- [WORK REQUIRED]: Write out the data word for word and drop any picture you find.

- [DATASET SECTION]:

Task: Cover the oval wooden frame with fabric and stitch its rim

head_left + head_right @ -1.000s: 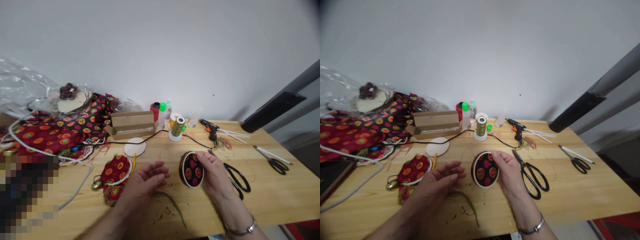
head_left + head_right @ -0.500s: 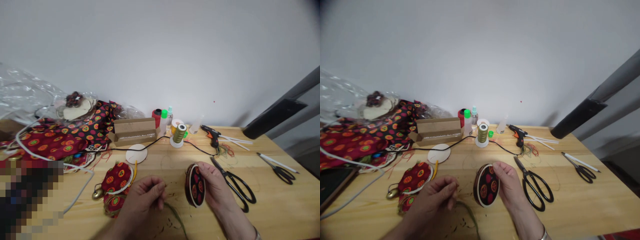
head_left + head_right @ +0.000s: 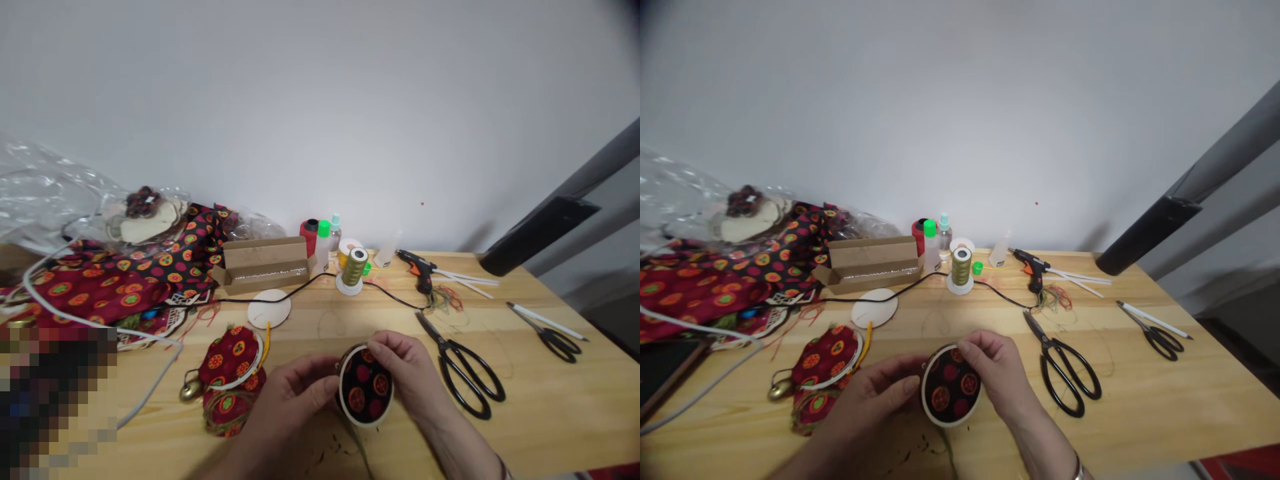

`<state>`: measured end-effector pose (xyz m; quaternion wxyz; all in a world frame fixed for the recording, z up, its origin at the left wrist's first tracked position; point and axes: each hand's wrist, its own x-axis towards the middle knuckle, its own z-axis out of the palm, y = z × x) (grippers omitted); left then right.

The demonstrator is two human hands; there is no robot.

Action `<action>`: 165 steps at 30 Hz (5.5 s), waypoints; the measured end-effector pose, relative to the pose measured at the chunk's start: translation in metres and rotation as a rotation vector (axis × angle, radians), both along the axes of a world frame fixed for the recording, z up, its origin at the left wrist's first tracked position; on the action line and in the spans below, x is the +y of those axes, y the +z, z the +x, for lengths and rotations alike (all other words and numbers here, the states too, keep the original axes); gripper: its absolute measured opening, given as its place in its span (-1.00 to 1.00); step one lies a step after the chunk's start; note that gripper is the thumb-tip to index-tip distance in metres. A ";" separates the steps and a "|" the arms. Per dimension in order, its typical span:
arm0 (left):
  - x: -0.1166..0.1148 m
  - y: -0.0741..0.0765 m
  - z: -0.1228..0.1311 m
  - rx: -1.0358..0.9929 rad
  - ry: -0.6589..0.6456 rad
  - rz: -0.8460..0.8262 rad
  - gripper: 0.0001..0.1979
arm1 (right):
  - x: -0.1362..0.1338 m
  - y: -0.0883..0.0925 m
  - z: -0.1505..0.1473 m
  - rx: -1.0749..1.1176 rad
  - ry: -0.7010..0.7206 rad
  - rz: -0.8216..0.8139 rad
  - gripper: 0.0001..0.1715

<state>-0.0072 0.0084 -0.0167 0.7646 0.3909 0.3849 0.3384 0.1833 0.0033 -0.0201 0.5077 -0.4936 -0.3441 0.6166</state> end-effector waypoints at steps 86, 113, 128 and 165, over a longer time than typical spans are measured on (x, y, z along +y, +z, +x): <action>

- [REPLY TO THE EXERCISE]:
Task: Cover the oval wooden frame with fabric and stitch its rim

head_left + head_right @ -1.000s: 
head_left + head_right @ -0.500s: 
head_left + head_right @ +0.000s: 

`<state>`: measured end-effector pose (xyz m; quaternion wxyz; all in a world frame fixed for the recording, z up, its origin at the left wrist's first tracked position; point and axes: each hand's wrist, its own x-axis towards the middle knuckle, its own z-axis out of the palm, y = z × x) (grippers omitted); left then right.

The demonstrator is two human hands; there is no robot.

Action `<action>`: 165 steps at 30 Hz (5.5 s), waypoints; the measured end-effector pose, relative to the pose measured at the chunk's start: translation in metres and rotation as a rotation vector (axis × angle, radians), both along the axes of a world frame fixed for the recording, z up, its origin at the left wrist's first tracked position; on the action line and in the spans below, x is the +y of those axes, y the +z, z the +x, for lengths and rotations alike (all other words and numbers here, the states too, keep the original axes); gripper: its absolute measured opening, given as its place in its span (-1.00 to 1.00); step one lies a step after the chunk's start; note that gripper is the thumb-tip to index-tip distance in metres. A ";" separates the steps and a "|" the arms. Per dimension in order, its typical span:
arm0 (left):
  - x: -0.1166..0.1148 m
  - y: -0.0741..0.0765 m
  - z: -0.1228..0.1311 m
  - rx: -1.0358..0.9929 rad
  - ry: -0.6589..0.6456 rad
  - rz: -0.8460..0.8262 rad
  - gripper: 0.0001..0.1979
arm1 (right):
  - x: -0.1362..0.1338 m
  - y: -0.0883..0.0925 m
  - z: -0.1505..0.1473 m
  - rx: -1.0749..1.1176 rad
  - ry: -0.7010..0.7206 rad
  - rz: -0.8216..0.8139 rad
  - gripper: 0.0001..0.1715

<state>-0.0072 0.0084 -0.0167 0.7646 0.3909 0.3849 0.3384 0.1833 0.0033 -0.0201 0.5077 -0.4936 -0.3441 0.6166</state> end-effector waypoints at steps 86, 113, 128 and 165, over a longer time than typical spans are measured on (x, y, z along +y, +z, +x): <action>

This output completes the exercise.